Позвонки минувших дней
Шрифт:

Вскоре после премьеры мы решили поехать в Детское Село. В те годы там, в бывшем особняке Алексея Николаевича Толстого, помещался первый Дом творчества нашего Союза. Мы получили большую комнату во втором этаже, окнами в сад. Жили там, когда мы приехали, Тынянов, Тихонов, Карасев, Герман, Матвеев, Марвич. С тяжелым чувством спустился я, собираясь в Дом творчества, неся чемодан, усаживаясь в литфондовский М-1. Я почему-то боялся. Чего? Как всегда — принудительного ассортимента, общего стола. С каждым из отдыхающих был я в пристойных отношениях и только с Юрием Николаевичем — в хороших, но я чувствовал себя после нескольких часов на премьере не успокоенным, а вздернутым, выбитым из колеи. «Тень» после успеха первых дней шла неровно. И Акимов с той же простотой и прямотой, с какой передал мне отзыв Соллертинского, сказал после спектакля, прошедшего вяло: «Я люблю пьесы, имеющие успех и у зрителей премьерных, и у массовых». И неприятнее всего — я не нашел, что ответить ему, словно бы принял его упрек. Так называемая творческая близость моя с Театром Комедии, или, что почти то же, с Акимовым, была не так уж проста и в сущности пока сводилась к тому, что другие театры меня совсем не принимали, Акимов же иной раз — упрямо, иной раз — переменчиво дрался за мои пьесы. «Приключения Гогенштауфена» ему самому не слишком нравились, но он упорно боролся за сказку «Принцесса и свинопас». «Наше гостеприимство» даже придумано было в сущности им. Самый сюжет. Но он невзлюбил пьесу, когда на нее стали нападать. И я сам заявил, что беру ее из театра, когда Акимов добился разрешения реперткома. И он легко согласился на мое отречение, хоть недавно дрался за нее со всем упорством, свойственным ему…

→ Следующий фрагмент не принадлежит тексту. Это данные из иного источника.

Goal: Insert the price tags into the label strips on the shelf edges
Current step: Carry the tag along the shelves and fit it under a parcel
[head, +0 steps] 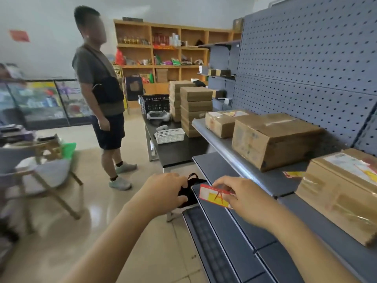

Жизнь в Доме творчества оказалась проще, чем чудилось. Видимо, все побаивались друг друга — оказались очень уживчивыми. Только Тихонов, хохоча деревянным смехом и посасывая деревянную свою трубку, пытал бесконечными рассказами. Тынянов, которого пытал он на лестнице по пути в умывальную, слушал его, слушал и вдруг потерял сознание. Но и он, если ты никуда не спешил, казался иной раз занимательным, как отдел «Смесь» в приложении к «Ниве». Тут тебе и Кахетия, и Осетия, и Европа, и Средняя Азия. Вдруг в газетах появилось сообщение о взятии немцами Крита, о сплошных потоках транспортных самолетов, идущих двумя линиями — одни туда, другие, разгрузившись, обратно с острова на базу. То же чувство, с каким я читал «Борьбу миров» Уэллса, охватило меня. Он первый угадал, что нам придется наблюдать не только судьбы людей или семей, а судьбы народов. Мы осторожно удивлялись. Осторожно удивлялся и воспитанный на «Мире приключений» и «Вокруг света», обожающий сенсации и исключительные положения Тихонов. Он больше помалкивал, уже тогда чувствуя себя человеком государственным, но во всем его деревянном существе угадывалось то оживление, что охватывает любителя, увидевшего пожар в соседнем квартале. Но все-таки и он не мог не чувствовать, что какая-то рука готова взломать наш призрачный непрочный мир. Запах гари проникал в Дом творчества, сколько бы мы ни успокаивали себя, сколько бы ни рассказывал Тихонов о Кахетии и Хевсуретии…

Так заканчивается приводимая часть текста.